▶ **Work request**:
When the word "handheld" shows up in a line of the data below, copy that whole line.

▶ **Material provided**:

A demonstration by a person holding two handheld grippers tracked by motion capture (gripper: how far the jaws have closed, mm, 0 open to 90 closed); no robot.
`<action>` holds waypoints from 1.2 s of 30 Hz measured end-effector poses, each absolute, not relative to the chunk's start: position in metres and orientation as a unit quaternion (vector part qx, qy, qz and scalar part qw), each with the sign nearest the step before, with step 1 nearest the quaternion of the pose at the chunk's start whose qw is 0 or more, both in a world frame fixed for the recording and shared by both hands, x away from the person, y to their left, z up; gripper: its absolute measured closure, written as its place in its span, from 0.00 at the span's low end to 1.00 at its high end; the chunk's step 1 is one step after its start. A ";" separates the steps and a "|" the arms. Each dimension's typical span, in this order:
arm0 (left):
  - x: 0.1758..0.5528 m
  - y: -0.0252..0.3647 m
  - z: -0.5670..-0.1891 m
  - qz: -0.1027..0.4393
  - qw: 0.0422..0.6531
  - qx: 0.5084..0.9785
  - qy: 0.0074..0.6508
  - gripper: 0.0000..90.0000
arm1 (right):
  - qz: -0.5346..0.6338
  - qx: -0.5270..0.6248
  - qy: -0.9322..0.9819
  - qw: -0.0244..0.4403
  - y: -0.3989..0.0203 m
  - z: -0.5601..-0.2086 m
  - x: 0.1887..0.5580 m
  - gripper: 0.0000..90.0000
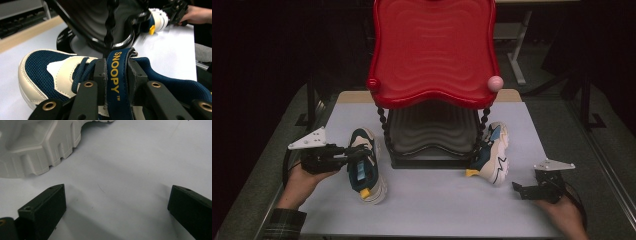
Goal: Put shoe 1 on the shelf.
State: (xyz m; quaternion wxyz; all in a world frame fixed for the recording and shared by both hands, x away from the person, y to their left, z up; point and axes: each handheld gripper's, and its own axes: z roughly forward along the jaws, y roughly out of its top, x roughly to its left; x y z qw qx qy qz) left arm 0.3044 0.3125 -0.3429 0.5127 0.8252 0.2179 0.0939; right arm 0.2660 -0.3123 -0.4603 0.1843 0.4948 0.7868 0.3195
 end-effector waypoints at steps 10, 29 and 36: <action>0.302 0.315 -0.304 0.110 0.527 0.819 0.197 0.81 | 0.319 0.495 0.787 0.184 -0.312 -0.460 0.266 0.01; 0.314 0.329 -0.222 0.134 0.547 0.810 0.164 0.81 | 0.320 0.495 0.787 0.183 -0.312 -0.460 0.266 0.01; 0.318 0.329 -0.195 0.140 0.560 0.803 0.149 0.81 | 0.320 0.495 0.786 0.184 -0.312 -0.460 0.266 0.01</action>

▶ **Worked solution**:
A demonstration by a person holding two handheld grippers tracked by motion capture (gripper: how far the jaws have closed, mm, 0 open to 90 closed); no robot.
State: (xyz m; quaternion wxyz; all in a world frame fixed for the recording and shared by both hands, x away from the person, y to their left, z up; point and axes: each handheld gripper's, and its own axes: z roughly forward along the jaws, y roughly out of its top, x roughly to its left; x y z qw qx qy qz) left arm 0.3044 0.3125 -0.3429 0.5127 0.8252 0.2179 0.0939; right arm 0.2660 -0.3123 -0.4603 0.1843 0.4948 0.7868 0.3195

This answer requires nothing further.